Not according to the Ronald Inglehart and Marita Carballo, authors of "Does Latin America Exist", a 1997 article that appeared in the journal Political Science and Politics. In their attitudes to matters such as the level to which the state should intervene in the economy and deference to authority, Belgians and Austrians are very much part of Catholic Europe, the authors say. So the Netherlands, despite sharing a border with Belgium and a language with more than half of its inhabitants "is culturally much closer to the Nordic countries than to Belgium. Historically, The Netherlands has been shaped by Protestantism; even the Dutch Catholics today are remarkably Calvinist."

This is not just a result of Protestant countries liberalising faster due to secularization and having more permissive attitudes on issues such as homosexuality and abortion. Church attendance has also collapsed in Belgium and Austria and attitudes on social matters have developed in the same way as in Protestant Europe, but on economic and other issues, Protestant countries in Europe apparently have more in common with still-religious America than with their Catholic neighbours.

These conclusions are slightly surprising to me given that I had assumed, for example, that Flemish Belgians were likely to have more in common with their Dutch neighbours than with their French-speaking co-nationals, let alone than with Spaniards and Italians. I also note that the findings appear to be based on questionnaires, and wonder if such methods can really give us a fully-rounded portrayal of a country's national character.
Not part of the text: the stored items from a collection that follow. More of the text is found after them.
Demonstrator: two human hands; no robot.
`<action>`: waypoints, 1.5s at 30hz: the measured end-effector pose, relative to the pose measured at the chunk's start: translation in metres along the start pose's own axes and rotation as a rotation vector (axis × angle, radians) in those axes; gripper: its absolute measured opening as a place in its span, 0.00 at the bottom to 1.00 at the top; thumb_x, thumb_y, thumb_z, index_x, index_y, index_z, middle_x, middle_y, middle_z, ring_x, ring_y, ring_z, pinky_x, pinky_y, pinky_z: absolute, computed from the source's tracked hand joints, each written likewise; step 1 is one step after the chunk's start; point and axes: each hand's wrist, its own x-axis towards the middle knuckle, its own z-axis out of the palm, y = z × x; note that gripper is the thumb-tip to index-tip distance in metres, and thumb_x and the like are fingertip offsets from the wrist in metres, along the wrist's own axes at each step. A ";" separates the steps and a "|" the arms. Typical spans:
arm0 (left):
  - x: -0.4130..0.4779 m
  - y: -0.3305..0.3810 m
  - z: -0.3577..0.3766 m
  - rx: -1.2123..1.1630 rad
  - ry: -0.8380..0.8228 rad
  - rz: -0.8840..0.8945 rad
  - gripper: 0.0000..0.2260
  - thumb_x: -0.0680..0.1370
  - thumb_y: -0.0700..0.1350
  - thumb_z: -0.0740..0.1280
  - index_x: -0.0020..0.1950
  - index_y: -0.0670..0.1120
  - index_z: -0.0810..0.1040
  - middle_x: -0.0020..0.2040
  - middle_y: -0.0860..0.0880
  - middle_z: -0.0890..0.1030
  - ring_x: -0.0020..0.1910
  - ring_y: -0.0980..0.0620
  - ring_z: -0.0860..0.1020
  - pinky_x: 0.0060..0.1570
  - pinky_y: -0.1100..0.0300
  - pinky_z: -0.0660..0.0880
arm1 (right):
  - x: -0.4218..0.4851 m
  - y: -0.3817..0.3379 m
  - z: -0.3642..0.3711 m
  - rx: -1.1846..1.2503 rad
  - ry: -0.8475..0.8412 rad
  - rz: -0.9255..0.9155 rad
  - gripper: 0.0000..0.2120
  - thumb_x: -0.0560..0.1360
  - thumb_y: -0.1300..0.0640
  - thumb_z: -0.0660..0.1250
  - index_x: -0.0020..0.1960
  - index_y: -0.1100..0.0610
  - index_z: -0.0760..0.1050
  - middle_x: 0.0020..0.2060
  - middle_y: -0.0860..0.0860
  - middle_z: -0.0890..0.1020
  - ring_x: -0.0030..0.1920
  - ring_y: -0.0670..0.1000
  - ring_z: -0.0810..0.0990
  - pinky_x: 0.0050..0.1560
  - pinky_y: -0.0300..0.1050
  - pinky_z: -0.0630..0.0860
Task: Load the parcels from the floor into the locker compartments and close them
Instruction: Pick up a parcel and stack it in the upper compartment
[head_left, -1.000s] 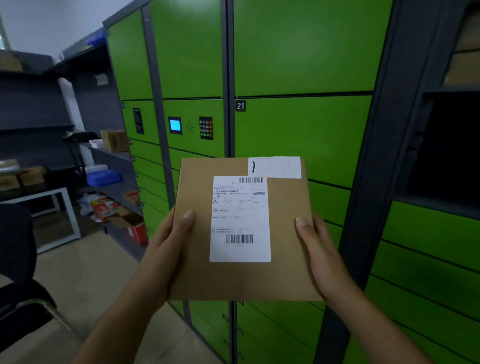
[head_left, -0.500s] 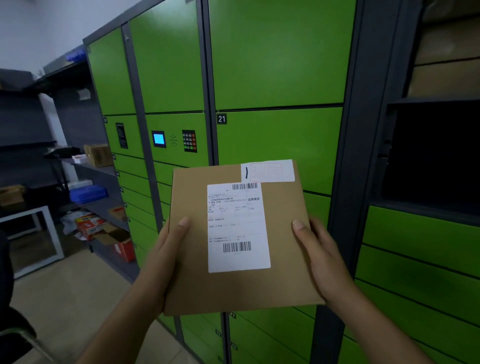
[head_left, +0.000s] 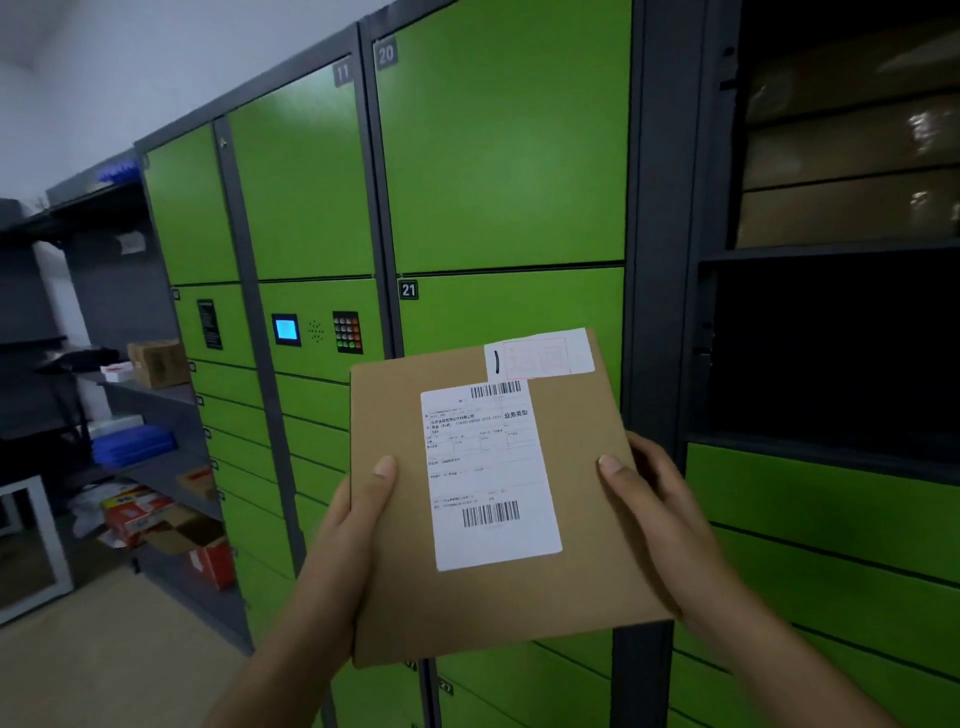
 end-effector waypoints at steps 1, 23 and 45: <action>0.000 0.003 0.005 -0.008 -0.004 0.013 0.19 0.78 0.63 0.67 0.66 0.57 0.78 0.53 0.47 0.88 0.48 0.40 0.88 0.41 0.46 0.83 | 0.001 -0.003 -0.005 -0.013 0.009 -0.006 0.13 0.79 0.42 0.65 0.62 0.35 0.74 0.51 0.35 0.84 0.48 0.38 0.84 0.48 0.45 0.76; -0.007 0.085 0.171 -0.071 -0.403 0.226 0.34 0.69 0.73 0.68 0.74 0.70 0.66 0.55 0.55 0.87 0.52 0.43 0.87 0.50 0.39 0.83 | -0.009 -0.143 -0.133 -0.341 0.353 -0.312 0.12 0.84 0.48 0.60 0.64 0.39 0.77 0.52 0.35 0.85 0.52 0.35 0.82 0.47 0.32 0.74; 0.036 0.163 0.342 -0.138 -0.621 0.229 0.19 0.78 0.64 0.69 0.63 0.54 0.81 0.51 0.47 0.89 0.50 0.41 0.87 0.46 0.45 0.84 | 0.038 -0.222 -0.238 -0.447 0.626 -0.518 0.11 0.83 0.51 0.65 0.58 0.35 0.76 0.53 0.32 0.84 0.52 0.32 0.81 0.50 0.33 0.75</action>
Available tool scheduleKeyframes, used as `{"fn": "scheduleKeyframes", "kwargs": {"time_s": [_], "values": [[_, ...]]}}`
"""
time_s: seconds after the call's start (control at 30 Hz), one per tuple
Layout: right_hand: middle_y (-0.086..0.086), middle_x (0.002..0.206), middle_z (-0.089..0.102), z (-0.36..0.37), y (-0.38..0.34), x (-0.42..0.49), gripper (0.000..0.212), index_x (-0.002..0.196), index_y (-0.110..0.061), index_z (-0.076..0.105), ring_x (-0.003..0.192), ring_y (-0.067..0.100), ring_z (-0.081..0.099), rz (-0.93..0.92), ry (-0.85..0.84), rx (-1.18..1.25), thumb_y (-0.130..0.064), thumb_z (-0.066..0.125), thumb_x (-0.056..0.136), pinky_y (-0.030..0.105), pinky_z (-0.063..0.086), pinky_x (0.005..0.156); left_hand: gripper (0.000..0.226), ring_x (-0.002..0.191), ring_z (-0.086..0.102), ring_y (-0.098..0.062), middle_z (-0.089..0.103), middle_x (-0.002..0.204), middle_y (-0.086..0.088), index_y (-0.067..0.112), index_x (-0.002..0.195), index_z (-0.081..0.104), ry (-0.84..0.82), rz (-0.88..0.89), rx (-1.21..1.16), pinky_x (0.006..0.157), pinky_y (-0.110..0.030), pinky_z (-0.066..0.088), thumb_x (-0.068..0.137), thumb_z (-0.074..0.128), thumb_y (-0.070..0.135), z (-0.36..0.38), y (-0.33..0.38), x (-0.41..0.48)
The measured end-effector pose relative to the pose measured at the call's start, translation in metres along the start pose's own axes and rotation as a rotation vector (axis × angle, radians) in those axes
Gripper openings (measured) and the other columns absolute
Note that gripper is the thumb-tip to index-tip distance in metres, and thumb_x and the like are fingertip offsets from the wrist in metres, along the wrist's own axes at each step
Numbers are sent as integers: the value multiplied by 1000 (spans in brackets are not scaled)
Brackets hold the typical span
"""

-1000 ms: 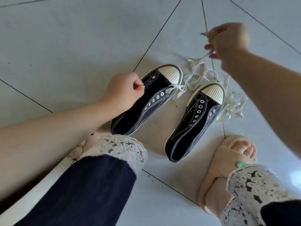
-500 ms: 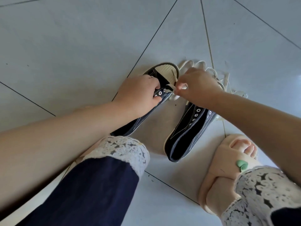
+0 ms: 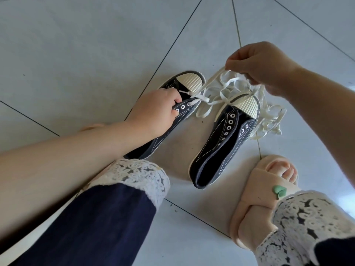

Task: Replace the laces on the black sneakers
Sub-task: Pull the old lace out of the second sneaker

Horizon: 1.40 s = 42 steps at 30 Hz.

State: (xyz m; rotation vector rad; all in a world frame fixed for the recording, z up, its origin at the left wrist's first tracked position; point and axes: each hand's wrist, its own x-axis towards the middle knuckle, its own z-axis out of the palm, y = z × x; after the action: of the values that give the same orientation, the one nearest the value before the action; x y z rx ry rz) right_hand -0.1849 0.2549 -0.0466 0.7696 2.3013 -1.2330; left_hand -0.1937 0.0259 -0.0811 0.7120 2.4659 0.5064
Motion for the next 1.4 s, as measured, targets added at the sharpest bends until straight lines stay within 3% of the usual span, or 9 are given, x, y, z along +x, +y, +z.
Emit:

Nor does Professor Inglehart’s thinking on the enduring religious divide apply just to Protestant and Catholic countries. His "Sacred and Secular: Religions and Politics Worldwide (Second Edition, 2011)", co-authored with Pippa Norris, approvingly quotes an Estonian colleague who thinks different worldviews of Estonians and Russians are rooted in religious heritage: "We are all atheists; but I am a Lutheran atheist, and they are Orthodox atheists." Presumably Catholic-Orthodox divisions are similarly enduring.

Although I have many reservations about Professor Inglehart’s claims, I am reluctant to dismiss them too lightly. The violence that plagued Europe following the Reformation was not the result of obscure theological disputes over transubstantiation and other matters, but the product of fundamental disputes in areas such as personal morality and social stratification. The Reformation took nearly 200 years to properly establish itself in some countries. Maybe secularization will take just as long to negate the Catholic-Protestant divide and the split between these two religious traditions and the Orthodox east.

But are religious-based divisions a useful prism through which to view recent and future conflicts in Europe? The most recent conflicts, in Georgia in 2008 and in Ukraine in 2014 (and probably beyond), have occurred within the Orthodox sphere, suggesting the answer is no. Then again, maybe these conflicts would have been more bitter and violent, if, like the Croat-Serb conflict in the 1990s, they had pitted against each other peoples with different religious backgrounds. Any conflicts involving ethnic Russians living in the Baltic states and their indigenous populations would, at least in terms of the belligerents’ religious heritage, more closely resemble the Croat-Serb conflict than the more recent ones. They would also severely test the idea that Europe’s old religious divisions no longer have any relevance.